It was a bit like waiting for the bus. For eternity, you wait for one and then two come along one after another. Andy Murray waited 10 years for a single clay-court title and he ended up winning two in a weeks’ time. Last week, Murray and Germany’s Philipp Kohlschreiber played three sets in the BMW Open at Munich over two days on Sunday and Monday in a rain-interrupted final before the Scot won his first ATP World Tour clay-court title. Six days later, Murray made it two titles in a week, when he shocked the undisputed clay-court specialist Rafael Nadal of Spain 6-3, 6-2 to emerge as the 2015 Mutua Madrid champion.
It is an extremely pleasant coincidence for Andy Murray that he has enjoyed his best ever tennis fortnight after marrying long-time girlfriend Kim Sears on April 11, 2015. Over two weeks, Murray has been playing on surfaces, where he hasn’t recorded very impressive performances of his long tennis career. Regardless, he had a dream-like start to the clay-season with a 9-0 streak of back-to-back victories in Munich and Madrid. When he finished on Sunday, he signed on a camera lens and inscribed two words that would please his wife Kim more than anybody else. Murray wrote ‘marriage works’. He also acknowledged in an interview that victory against Rafael Nadal on clay court was never a child’s play and he had the feeling of great pride in managing to win against the Spaniard.
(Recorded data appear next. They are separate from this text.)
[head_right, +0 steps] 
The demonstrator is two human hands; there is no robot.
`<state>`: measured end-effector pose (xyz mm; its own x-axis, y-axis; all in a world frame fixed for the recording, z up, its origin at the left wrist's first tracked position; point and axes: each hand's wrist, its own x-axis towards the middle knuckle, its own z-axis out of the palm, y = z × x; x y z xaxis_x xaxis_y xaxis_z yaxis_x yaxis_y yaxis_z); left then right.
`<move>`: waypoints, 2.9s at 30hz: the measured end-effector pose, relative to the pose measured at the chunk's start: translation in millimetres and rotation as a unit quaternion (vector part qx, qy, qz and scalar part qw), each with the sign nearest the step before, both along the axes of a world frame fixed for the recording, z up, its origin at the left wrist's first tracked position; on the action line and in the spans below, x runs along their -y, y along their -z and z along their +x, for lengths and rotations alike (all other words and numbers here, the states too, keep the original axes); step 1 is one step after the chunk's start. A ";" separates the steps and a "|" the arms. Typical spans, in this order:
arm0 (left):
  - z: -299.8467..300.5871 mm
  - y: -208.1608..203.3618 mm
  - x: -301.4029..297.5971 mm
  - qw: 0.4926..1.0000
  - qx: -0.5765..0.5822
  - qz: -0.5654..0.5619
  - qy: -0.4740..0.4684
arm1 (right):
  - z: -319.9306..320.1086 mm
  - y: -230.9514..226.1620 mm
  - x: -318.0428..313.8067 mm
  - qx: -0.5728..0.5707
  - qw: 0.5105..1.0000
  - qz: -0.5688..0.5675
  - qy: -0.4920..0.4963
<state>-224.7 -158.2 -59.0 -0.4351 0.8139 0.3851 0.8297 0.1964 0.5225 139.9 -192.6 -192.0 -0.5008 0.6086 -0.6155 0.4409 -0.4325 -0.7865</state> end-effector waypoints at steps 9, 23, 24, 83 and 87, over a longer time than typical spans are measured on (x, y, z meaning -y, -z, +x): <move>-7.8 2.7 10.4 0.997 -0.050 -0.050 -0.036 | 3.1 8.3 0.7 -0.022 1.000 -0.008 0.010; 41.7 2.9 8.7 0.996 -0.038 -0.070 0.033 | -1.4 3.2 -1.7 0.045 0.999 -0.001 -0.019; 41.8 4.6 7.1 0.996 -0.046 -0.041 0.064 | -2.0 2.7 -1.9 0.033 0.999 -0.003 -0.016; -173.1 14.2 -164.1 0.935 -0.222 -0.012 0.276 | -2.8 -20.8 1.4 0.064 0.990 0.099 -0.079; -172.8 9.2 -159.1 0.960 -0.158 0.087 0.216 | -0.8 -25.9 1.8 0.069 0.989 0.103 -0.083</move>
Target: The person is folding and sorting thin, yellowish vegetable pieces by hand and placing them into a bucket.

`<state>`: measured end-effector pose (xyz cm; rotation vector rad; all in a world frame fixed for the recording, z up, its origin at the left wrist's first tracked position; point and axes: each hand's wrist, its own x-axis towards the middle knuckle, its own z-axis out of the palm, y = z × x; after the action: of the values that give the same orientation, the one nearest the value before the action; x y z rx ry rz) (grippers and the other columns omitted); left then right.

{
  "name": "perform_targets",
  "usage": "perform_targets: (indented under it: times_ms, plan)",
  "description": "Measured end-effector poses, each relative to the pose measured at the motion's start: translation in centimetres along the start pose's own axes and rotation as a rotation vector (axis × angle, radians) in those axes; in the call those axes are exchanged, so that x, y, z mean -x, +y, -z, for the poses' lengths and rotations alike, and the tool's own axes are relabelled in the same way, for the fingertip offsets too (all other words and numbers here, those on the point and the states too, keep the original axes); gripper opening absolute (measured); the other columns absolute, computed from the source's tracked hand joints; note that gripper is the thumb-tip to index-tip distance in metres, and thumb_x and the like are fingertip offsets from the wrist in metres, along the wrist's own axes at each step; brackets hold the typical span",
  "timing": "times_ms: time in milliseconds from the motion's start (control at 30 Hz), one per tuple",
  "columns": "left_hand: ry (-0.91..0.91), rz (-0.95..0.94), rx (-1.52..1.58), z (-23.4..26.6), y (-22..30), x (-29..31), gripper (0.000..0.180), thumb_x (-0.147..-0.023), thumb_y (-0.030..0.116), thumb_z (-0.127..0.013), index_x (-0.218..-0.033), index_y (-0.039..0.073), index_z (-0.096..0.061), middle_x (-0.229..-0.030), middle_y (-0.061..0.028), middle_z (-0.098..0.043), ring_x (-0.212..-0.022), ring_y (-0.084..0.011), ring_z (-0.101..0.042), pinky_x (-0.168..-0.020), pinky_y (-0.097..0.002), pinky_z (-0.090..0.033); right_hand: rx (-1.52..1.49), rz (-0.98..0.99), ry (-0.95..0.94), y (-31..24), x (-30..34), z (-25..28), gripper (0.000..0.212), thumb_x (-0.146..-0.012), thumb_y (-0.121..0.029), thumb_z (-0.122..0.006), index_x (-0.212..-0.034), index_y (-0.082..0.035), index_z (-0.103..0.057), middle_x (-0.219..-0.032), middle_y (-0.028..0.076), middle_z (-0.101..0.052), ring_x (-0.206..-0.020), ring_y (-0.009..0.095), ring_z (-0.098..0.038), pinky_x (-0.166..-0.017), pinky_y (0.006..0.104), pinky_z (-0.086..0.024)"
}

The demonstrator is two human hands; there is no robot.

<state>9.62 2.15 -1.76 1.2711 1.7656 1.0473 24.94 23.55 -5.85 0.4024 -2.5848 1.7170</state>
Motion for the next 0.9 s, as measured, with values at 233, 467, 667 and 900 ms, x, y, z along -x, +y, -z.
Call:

The grand stand of Caja Magica was graced with the Royal presence of Spain’s Queen Sofia, who watched the final with great interest. In their past 20 meetings, Murray had beaten Nadal only five times but never on clay. Therefore he knew what waited for him on the other side as he took to the court against the famous Spaniard in the Caja Magica final. With Nadal unable to replicate his forehand brilliance that he displayed against Tomas Berdych in the semifinal, he allowed Murray to dominate him the final from the start. In the Munich semifinal last week, Murray had beaten Nishikori with a perfect game plan and he employed the same tactics against Nadal. Murray began by breaking Nadal in the second game and build a 3-0 lead. All that the Scot needed to do thereafter was to keep holding serve and he did that to take the first set 6-3.
The second set was much in the line with the script of the first as Murray converted on his second break opportunity and had an early advantage. The backhand master from Great Britain wore down Nadal with a relentless barrage of shots that fell on Nadal’s forehand and the Spaniard was forced into errors. Murray secured another break of serve to lead 3-0. As the game progressed, Nadal’s unforced-error count soared and with Murray holding his ground, it was only a matter of time before the Scotsman earned his first match point in the eighth game. Murray didn’t prolong the inevitable as he converted immediately and won his first ATP World Tour Masters 1000 title on clay. This was also Murray’s first ever victory over Nadal on the clay-surface.